Hari yang ditunggu pun tiba. Pagi, Yuli sudah berdandan rapi layaknya pegawai kantoran yang mau berangkat kerja. 

Sepatu hitam, kemeja putih, celana hitam dengan tas kulit berisi beberapa berkas yang mungkin akan dibutuhkan.

Yuli keluar dari rumah dengan wajah sumringah. Ia mengendarai motor legenda tua miliknya dengan santai. 

“Mari Pak… Bu…”, Yuli begitu ramah menyapa semua orang yang ia temui. Hari itu ada rasa bangga ketika ia memakai pakaian rapi.

Sampai di kantor, ia segera mengelap keringat di pipinya. Ia merapikan pakaian. Dengan senyum simpul ia kemudian memasuki kantor di depannya.

Satu jam kemudian, pintu kaca di dorong dari dalam. Yuli keluar dengan kepala menunduk. Sambil berjalan ia melonggarkan dasi hitam yang terikat di kemeja yang ia pakai. 

Ia menenteng tas hitam dengan lemas. Tanpa gairah dan penuh rasa putus asa. Ia menghidupkan motornya, berlalu menuju taman kota.

“Sial… sial… kenapa nasibku seperti ini ya. Kapan aku bisa diterima bekerja seperti teman-teman lain…” Yuli menghela nafas dalam. 

Seribu perasaan berkecamuk di hatinya. “Belajar itu yang rajin Dek. Nanti kamu kalau enggak punya skill bakal susah cari kerja Dek…”

Tiba-tiba ia teringat nasehat ayuk-nya ketika masih sekolah. Saat itu sang ayuk memperingatkan dia untuk tekun dan rajin belajar. 

Ia harus sekolah dengan sungguh-sungguh. Meski hanya sma tapi kalau rajin dan bersungguh-sungguh pasti dapat ilmu yang bermanfaat.

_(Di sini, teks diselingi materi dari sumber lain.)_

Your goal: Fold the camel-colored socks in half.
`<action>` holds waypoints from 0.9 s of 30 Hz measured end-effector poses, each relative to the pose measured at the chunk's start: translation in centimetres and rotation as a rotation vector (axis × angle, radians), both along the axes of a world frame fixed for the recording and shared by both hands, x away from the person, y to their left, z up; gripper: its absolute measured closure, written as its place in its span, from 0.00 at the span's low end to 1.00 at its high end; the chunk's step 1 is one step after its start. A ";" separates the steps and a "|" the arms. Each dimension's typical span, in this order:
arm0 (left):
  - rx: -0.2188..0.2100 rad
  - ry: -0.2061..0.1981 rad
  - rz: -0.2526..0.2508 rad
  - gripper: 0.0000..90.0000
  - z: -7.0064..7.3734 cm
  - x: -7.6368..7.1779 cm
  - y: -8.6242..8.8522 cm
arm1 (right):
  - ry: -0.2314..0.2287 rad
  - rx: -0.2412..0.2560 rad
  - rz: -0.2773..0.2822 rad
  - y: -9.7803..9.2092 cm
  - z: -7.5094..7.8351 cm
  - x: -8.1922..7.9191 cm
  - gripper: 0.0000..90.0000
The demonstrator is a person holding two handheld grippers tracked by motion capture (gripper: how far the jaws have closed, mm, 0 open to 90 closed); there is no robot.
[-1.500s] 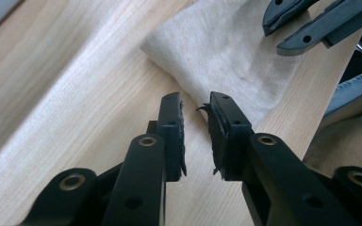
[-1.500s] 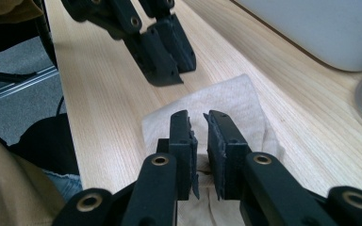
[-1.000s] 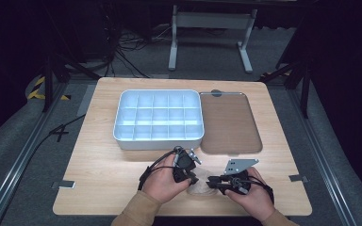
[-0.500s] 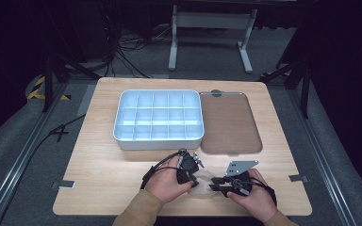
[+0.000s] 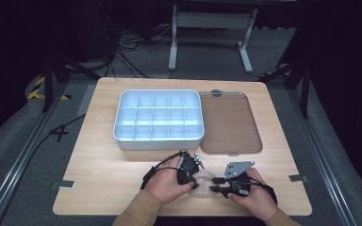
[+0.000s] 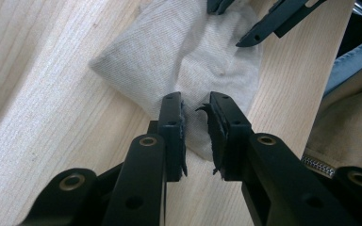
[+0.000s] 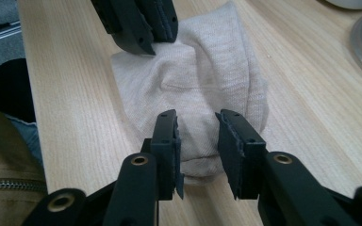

Semua kini terbukti tapi waktu telah berlalu. Yuli tak bisa berbuat banyak selain memeluk perih. Andai saja ia rajin seperti teman lain. 

Ia tentu bisa komputer dan bisa diterima bekerja di kantor Parjo. Nasi sudah menjadi bubur, waktu telah berlalu, Yuli harus tetap menjalani kehidupan yang sulit itu.